Bundestag powers over bailout fund key to German court approval
12.09.12 @ 09:28
BRUSSELS - Germany's top court on Wednesday (12 September) will rule on whether the upcoming eurozone bailout fund (ESM) and a treaty on fiscal discipline comply with the German constitution.
A No is unlikely, but extra safeguards for the Bundestag are to be expected.
A record of 37,000 plaintiffs have teamed up against the European Stability Mechanism, a €500-billion-strong fund which had been due to come into force in July but was postponed pending the German Constitutional Court ruling.
The challenges argue the fund - which is seen as an essential tool to stem the lingering euro-crisis - is flouting democratic principles and the EU's own no-bailout clause enshrined in its treaties.
But for the eight judges in Karlsruhe, only one thing matters: is the German Parliament (Bundestag) able to control decisions affecting taxpayers' money or not.
On Monday, they rejected a last-minute challenge asking them to further delay the verdict and force the European Central Bank to reverse its decision to buy bonds in connection with the ESM.
"The Constitutional Court does not have a say over whether the ESM makes sense or not or over whether it observes EU law. Its competence lies only with whether German citizens represented by the Bundestag have an influence on budget-affecting decisions of Germany as part of the EU," Eckart D. Stratenschulte, head of the European Academy in Berlin, a think-tank, told this website.
He agreed with the general expectation the court will not say the ESM is unconstitutional - a ruling which would wreck havoc with all current euro-rescue plans and aggravate the crisis.
"What the court will examine is whether others - such as the board of governors of the ESM - can rule on behalf of the Bundestag and, say, increase contributions," he said.
The German government says that the finance minister is part of that board and has a blocking minority. Also that, since every time the minister votes approval would first have to be sought from the Bundestag, the parliament has the last say.
The judges are likely to reinforce this condition.
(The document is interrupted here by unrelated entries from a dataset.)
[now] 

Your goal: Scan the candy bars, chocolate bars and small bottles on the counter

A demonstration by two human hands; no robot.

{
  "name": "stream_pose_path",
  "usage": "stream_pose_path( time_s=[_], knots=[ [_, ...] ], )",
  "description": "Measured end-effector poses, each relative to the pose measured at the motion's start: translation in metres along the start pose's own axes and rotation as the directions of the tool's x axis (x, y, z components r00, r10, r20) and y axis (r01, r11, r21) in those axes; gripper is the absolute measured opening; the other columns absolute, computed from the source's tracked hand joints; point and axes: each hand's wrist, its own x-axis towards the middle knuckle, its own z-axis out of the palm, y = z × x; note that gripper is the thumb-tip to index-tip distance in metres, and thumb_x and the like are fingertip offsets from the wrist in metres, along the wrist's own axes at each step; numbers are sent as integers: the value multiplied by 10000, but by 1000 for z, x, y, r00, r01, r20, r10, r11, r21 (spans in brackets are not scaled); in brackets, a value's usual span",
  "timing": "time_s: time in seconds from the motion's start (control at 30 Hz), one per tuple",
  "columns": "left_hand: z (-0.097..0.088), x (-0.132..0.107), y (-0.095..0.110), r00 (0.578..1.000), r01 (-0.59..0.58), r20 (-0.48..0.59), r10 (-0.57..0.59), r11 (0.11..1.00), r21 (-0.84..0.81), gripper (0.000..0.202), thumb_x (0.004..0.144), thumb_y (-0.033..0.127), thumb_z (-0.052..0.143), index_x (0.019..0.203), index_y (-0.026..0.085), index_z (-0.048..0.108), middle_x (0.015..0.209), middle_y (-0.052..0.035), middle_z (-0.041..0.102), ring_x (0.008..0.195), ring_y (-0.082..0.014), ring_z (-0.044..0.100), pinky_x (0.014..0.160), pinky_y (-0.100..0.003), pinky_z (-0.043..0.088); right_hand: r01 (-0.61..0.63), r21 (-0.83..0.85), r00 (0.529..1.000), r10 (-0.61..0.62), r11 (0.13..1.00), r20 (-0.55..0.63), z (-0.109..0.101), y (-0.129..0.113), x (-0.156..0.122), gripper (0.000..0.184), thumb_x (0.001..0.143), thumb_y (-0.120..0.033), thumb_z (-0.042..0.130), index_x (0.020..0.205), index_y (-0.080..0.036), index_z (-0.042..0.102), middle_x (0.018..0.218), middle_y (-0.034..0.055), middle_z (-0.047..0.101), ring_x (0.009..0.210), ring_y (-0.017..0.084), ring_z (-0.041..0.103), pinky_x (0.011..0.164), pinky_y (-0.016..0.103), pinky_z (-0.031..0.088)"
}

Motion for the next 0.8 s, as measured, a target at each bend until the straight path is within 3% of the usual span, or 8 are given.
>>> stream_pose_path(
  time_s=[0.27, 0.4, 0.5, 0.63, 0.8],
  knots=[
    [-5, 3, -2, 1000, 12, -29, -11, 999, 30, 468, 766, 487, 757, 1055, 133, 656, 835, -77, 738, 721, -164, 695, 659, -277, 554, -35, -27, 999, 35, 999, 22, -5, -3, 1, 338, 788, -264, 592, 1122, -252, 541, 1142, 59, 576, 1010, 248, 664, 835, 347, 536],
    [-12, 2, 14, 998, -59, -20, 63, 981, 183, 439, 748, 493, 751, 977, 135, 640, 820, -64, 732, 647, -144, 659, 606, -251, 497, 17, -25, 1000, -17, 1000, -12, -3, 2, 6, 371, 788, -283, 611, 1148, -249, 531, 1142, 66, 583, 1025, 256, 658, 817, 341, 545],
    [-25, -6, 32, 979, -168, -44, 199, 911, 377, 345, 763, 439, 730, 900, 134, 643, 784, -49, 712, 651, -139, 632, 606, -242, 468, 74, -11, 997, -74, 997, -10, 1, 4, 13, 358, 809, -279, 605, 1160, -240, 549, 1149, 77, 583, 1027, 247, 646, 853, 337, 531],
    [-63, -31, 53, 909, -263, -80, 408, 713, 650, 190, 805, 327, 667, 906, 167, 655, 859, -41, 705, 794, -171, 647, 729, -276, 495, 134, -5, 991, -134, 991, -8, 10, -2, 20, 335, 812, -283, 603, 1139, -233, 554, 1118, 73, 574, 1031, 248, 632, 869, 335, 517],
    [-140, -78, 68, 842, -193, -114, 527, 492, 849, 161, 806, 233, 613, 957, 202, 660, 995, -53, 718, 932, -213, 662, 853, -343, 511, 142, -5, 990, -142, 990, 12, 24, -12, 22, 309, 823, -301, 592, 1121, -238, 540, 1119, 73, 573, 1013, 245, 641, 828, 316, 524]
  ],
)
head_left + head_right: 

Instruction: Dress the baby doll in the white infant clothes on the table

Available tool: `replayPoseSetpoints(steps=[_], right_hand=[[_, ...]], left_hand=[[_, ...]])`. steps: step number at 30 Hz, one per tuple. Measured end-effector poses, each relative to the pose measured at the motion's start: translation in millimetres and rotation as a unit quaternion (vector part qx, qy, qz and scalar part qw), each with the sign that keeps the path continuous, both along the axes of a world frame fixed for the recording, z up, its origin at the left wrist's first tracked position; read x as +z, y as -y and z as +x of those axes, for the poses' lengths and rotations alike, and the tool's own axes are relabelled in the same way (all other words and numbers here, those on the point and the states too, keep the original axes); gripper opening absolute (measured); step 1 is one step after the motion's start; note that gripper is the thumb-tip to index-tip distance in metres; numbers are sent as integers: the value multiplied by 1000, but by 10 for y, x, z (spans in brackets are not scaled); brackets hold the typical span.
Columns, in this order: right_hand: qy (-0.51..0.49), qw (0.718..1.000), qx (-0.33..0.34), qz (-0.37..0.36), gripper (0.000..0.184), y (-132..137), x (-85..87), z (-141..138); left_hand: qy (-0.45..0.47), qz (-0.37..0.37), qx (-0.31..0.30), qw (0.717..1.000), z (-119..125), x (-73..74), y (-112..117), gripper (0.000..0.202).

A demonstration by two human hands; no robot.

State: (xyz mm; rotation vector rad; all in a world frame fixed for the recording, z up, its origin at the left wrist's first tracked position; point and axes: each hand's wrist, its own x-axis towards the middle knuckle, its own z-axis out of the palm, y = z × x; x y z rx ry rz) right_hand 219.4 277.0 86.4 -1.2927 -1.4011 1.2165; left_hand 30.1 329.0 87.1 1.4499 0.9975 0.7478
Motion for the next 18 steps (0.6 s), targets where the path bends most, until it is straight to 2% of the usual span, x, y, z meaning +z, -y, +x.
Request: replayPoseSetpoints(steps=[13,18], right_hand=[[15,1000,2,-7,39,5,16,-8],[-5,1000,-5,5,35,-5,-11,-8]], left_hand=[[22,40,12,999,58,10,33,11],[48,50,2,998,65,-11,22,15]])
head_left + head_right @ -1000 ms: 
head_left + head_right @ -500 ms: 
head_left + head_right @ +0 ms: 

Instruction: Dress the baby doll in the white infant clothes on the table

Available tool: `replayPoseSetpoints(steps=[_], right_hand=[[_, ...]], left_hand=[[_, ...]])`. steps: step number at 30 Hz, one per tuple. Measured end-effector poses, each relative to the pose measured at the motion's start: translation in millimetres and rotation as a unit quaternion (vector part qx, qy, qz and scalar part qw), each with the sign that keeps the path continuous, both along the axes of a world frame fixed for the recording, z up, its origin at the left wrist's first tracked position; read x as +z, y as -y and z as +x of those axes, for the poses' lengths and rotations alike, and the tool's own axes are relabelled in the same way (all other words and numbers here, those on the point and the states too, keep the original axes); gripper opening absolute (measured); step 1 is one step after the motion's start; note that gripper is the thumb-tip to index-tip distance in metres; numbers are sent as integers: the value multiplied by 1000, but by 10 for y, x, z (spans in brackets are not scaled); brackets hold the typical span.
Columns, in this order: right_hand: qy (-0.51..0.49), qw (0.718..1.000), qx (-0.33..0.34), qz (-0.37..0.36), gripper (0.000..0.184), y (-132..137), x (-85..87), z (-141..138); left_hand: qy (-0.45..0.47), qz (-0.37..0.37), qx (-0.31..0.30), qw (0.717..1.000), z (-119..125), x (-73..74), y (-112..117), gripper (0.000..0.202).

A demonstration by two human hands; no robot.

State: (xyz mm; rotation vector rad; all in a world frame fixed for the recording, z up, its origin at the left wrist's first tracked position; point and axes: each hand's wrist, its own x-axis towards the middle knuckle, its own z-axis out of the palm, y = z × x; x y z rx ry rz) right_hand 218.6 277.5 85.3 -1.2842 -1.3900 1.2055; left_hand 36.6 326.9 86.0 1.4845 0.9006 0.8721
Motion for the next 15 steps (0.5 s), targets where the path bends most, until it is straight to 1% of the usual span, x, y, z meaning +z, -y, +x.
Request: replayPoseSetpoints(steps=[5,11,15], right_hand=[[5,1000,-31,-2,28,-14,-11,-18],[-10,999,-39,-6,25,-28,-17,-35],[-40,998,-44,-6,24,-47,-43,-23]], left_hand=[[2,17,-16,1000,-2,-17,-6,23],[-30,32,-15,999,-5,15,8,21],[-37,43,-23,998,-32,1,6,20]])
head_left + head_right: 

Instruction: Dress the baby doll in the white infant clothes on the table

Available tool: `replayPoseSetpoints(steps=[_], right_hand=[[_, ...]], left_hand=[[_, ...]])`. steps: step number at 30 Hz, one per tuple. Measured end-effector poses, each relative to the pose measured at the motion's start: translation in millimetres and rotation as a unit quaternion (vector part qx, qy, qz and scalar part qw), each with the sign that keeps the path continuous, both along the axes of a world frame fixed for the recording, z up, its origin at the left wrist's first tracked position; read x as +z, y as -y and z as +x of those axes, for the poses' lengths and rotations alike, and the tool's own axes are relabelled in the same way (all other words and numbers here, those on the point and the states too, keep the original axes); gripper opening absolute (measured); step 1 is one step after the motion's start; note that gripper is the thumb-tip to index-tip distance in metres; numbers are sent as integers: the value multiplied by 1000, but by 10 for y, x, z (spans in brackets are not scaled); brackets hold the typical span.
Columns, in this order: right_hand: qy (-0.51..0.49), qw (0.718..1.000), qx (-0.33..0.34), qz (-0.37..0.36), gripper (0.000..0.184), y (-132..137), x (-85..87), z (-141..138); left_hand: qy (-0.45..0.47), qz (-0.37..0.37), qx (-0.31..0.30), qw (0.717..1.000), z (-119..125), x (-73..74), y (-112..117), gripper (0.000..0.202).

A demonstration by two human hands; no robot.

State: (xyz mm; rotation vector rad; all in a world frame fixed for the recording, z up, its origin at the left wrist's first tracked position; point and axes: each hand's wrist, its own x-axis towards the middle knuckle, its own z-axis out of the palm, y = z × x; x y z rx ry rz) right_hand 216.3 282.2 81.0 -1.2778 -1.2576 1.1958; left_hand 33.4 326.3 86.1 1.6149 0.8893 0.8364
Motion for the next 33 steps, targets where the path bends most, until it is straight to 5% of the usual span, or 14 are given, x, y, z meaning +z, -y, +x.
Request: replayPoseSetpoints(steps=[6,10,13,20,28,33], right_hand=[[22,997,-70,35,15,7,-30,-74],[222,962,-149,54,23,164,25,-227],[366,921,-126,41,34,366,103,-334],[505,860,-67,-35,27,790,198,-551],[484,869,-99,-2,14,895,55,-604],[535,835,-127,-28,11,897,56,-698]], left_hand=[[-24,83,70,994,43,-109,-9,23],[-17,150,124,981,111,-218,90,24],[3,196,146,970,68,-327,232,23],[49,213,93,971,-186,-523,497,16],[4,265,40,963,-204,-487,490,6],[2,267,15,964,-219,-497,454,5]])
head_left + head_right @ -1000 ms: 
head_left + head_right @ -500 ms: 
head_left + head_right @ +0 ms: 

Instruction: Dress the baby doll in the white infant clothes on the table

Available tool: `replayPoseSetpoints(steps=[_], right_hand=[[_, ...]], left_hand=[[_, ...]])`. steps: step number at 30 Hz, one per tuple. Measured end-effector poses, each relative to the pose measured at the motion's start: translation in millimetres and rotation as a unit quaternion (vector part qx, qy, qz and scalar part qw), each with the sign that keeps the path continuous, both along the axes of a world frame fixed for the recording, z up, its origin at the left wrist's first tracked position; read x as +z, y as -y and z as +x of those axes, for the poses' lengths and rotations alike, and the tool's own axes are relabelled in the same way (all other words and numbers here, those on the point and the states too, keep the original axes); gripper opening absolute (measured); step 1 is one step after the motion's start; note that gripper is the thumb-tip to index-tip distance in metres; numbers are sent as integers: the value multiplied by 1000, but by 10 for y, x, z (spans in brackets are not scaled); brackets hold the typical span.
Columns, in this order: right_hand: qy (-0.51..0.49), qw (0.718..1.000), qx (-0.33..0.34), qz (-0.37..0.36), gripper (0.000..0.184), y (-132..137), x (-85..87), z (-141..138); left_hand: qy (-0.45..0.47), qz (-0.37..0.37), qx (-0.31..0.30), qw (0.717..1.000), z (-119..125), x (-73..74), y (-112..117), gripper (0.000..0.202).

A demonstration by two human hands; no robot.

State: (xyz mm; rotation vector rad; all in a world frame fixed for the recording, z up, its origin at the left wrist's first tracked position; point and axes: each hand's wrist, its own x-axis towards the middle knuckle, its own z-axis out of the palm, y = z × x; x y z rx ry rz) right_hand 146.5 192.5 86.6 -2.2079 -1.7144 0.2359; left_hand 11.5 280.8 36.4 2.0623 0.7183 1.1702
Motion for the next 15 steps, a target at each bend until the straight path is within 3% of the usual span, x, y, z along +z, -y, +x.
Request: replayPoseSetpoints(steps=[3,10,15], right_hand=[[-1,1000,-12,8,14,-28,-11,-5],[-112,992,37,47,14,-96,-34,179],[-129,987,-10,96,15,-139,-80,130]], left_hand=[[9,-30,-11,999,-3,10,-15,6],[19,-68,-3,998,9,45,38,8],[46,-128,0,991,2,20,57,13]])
Once a court strictly for German audiences, Karlsruhe is now watched by investors all over the world.
Stratenschulte says this is both a reflection of Germany's economic might within the 27 EU states and a result of the current European architecture, where nation states remain strong.
"The EU is not a federal state, it is a federation of sovereign states. In theory, every state has the power to say no to more integration. We've seen it with the European Constitution being vetoed in France and the Netherlands," he said.
"But of course the economy of Germany makes a difference. It is the economic engine of Europe. It matters if Finland says it will not contribute to the ESM, but if Germany says that, the ESM is over. All animals are equal, but some are big and some are small," he added.